[Work to be completed]:
When you reach the line containing "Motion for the", begin copying, and keep copying each line exactly until the listing ends.

• • • • • • •

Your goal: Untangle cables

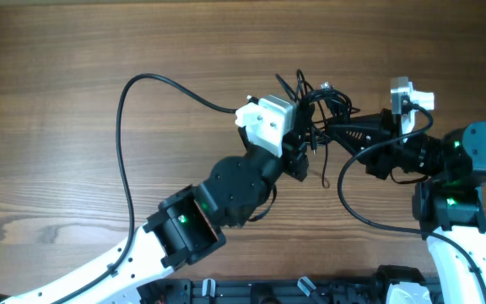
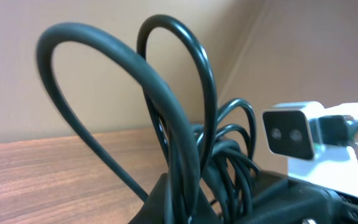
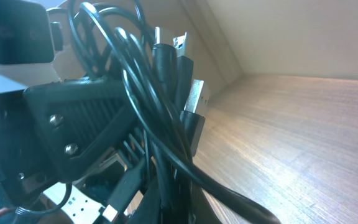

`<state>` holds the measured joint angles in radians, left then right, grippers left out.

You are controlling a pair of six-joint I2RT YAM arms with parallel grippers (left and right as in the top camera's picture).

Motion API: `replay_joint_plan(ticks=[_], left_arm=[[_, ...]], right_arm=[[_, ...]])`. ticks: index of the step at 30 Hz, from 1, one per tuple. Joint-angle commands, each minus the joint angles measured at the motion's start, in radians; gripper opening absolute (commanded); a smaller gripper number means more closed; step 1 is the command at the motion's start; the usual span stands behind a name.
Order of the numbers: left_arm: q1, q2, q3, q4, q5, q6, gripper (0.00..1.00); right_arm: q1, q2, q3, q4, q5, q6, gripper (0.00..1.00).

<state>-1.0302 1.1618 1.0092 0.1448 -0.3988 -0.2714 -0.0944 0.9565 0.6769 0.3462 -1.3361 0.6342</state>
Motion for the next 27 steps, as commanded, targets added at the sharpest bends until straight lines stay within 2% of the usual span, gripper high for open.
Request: replay_joint_plan(ticks=[1, 9, 15, 27], left_arm=[[0.006, -0.008, 0.025, 0.067, -0.198, -0.061, 0.04], [0.007, -0.008, 0.025, 0.074, -0.296, -0.121, 0.04], [0.021, -0.008, 0.025, 0.073, -0.306, -0.130, 0.04], [0.070, 0.013, 0.025, 0.019, -0.306, -0.130, 0.04]], right_arm=[[0.003, 0.002, 0.003, -0.002, -0.109, -0.007, 0.05], [0.024, 0.002, 0.003, -0.001, -0.218, -0.060, 0.05], [0.053, 0.001, 0.003, 0.002, -0.287, -0.110, 0.05], [0.065, -0.003, 0.003, 0.047, -0.286, -0.109, 0.05]])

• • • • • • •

[Reply to the exercise]:
Motion for the next 27 steps, as commanded, targets added at the sharpest bends until straight lines stay within 2% of the usual span, gripper high for open.
Request: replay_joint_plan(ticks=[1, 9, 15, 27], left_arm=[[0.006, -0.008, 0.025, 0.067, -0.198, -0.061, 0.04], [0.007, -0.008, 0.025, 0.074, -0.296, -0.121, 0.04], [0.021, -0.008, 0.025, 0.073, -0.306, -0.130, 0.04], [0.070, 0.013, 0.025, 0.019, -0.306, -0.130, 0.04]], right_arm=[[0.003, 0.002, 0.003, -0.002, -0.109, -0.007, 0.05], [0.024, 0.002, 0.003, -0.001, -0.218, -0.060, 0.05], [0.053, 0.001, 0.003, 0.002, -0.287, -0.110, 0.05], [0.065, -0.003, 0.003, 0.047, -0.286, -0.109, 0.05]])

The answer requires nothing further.